In a 2011 study, researchers hypothesized that applying essential oil to the skin would alleviate anxiety and/or depression. For the study, the researchers used a blend of lavender and bergamot. To gauge the effect of the oils, researchers measured blood pressure, pulse rate, breathing rate, and skin temperature. Participants also had to self-rate their levels of relaxation, vigor, calmness, alertness, and their mood. Following the administration of the essential oil blend, participants were significantly calmer and more relaxed compared to the control group. This supports the idea that essential oils may work well for anxiety.
- Source: http://www.ncbi.nlm.nih.gov/pubmed/21922934
9. Lifestyle changes
For some people, coping with anxiety is best done by making lifestyle changes. For many people, the specific cause of their anxiety was never genetically based. However, a combination of toxic relationships, high stress at work, poor sleep, and unhealthy nutrition create the perfect environment for anxiety to spawn. Those who weren’t born with their anxiety can often correct it with hard work and lifestyle changes. This often means consciously addressing the following areas of your life:
- Relationships – Are you satisfied with all of your relationships? Are you currently associating with people that bring you down, make you feel like you’re walking on eggshells, or people who drain your energy? Something as simple as being with the wrong crowd can make people feel pressured and/or unnecessary levels of anxiety. If you are in a toxic relationship of any sort, your best bet is to get up and leave.
- Work – Although most won’t admit it, being stuck in a job that you dread or for the wrong company can cause you to feel anxiety. Maybe your boss or the people you work with are causing you to feel anxious. Maybe you are overworking yourself to the point of exhaustion and psychological “burn out.” If you are burning yourself out at work, it could significantly influence your level of anxiety.
- Sleep – A factor that is often overlooked is that of sleep. All it takes is a few nights of going to bed “too late” for your sleep cycle to get thrown off. When your sleep cycle gets thrown off and/or you don’t get adequate sleep to feel rested, your brain produces more of the stress hormone “cortisol,” which makes you more prone to anxiety. Correcting your sleep patterns is a good way to get your anxiety back control.

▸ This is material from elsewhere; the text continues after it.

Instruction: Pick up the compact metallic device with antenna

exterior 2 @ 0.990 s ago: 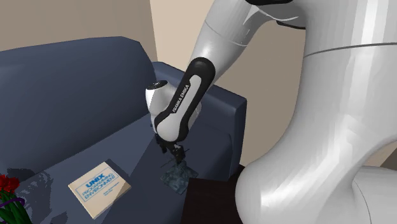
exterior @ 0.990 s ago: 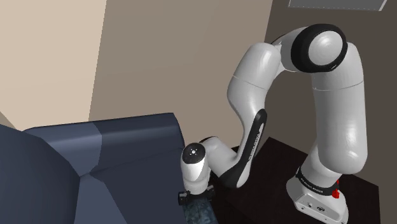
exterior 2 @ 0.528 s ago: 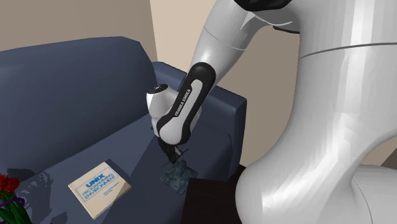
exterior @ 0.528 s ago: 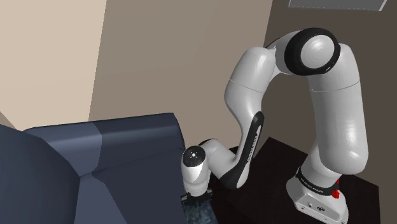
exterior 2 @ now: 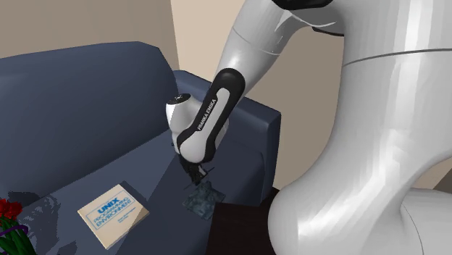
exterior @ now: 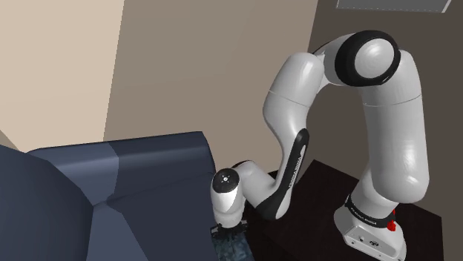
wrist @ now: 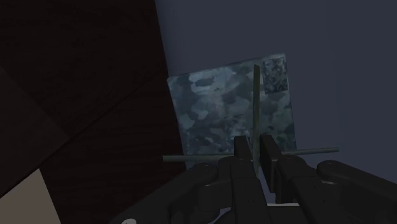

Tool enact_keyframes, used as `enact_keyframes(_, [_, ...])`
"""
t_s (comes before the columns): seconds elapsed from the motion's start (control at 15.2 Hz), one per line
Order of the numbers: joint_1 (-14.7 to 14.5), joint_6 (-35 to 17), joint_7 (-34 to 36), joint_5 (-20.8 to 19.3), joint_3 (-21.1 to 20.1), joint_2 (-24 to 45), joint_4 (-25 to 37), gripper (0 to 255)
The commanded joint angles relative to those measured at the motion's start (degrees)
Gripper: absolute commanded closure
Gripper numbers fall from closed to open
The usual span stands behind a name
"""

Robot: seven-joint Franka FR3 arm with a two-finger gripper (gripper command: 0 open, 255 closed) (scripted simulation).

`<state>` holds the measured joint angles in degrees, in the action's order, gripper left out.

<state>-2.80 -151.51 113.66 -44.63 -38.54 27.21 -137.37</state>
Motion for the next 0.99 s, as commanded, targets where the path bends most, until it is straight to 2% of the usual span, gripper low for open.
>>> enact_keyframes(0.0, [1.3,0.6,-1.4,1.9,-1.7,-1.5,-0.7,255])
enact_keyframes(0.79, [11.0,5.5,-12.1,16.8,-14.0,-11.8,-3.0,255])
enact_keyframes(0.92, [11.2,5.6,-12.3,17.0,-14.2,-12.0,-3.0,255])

- Diet – Those who eat diets that are high in processed foods and simple carbohydrates are more likely to have anxiety than people who eat healthier. The ideal diet for mental health is one that consists of: vegetables, fruits, whole grains, meats, and fish. Additionally it is recommended to minimize intake of simple carbohydrates and processed ingredients.

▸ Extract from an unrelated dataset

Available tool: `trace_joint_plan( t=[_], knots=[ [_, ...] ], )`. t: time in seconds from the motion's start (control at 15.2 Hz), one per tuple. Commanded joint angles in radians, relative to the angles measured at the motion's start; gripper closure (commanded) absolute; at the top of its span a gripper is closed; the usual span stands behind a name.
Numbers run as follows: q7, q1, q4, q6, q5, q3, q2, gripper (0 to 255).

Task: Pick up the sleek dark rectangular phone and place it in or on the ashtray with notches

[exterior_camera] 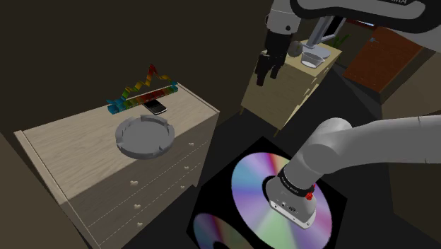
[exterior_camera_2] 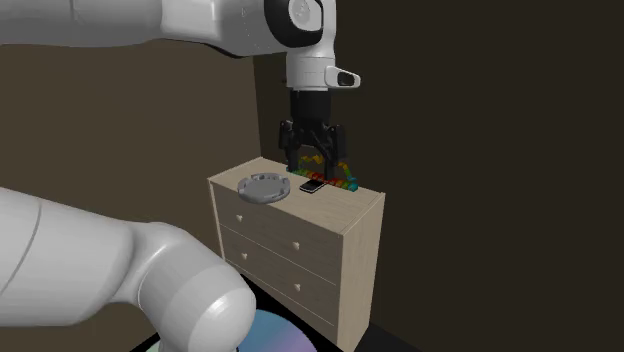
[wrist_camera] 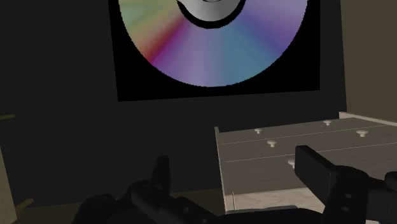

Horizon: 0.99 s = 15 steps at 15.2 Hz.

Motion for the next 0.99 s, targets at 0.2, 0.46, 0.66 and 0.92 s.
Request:
trace_joint_plan(
  t=[0.2, 0.46, 0.66, 0.92],
  knots=[
    [0.015, 0.015, 0.005, 0.089, 0.024, 0.019, 0.087, 0],
    [0.032, 0.033, 0.030, 0.199, 0.051, 0.046, 0.213, 0],
    [0.044, 0.046, 0.062, 0.275, 0.067, 0.066, 0.312, 0],
    [0.059, 0.061, 0.121, 0.364, 0.081, 0.092, 0.449, 0]
  ],
)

- Exercise – Meta-analyses suggest that aerobic exercise is not better than a placebo for treating anxiety disorders. Therefore, recommending exercise as a standalone treatment is not advised for people with anxiety. However, getting proper exercise can help correct your sleep cycle, reduce your arousal, and burn off excess stress. (Read: Psychological benefits of exercise).
- Education – It is important to understand what may be contributing to your anxiety. Reading books or participating in classes to better understand the condition of “fear” and “anxiety” will ultimately help a person know what triggers it and how they can cope with it. Education often teaches people new ways to cope with and/or diffuse their anxiety.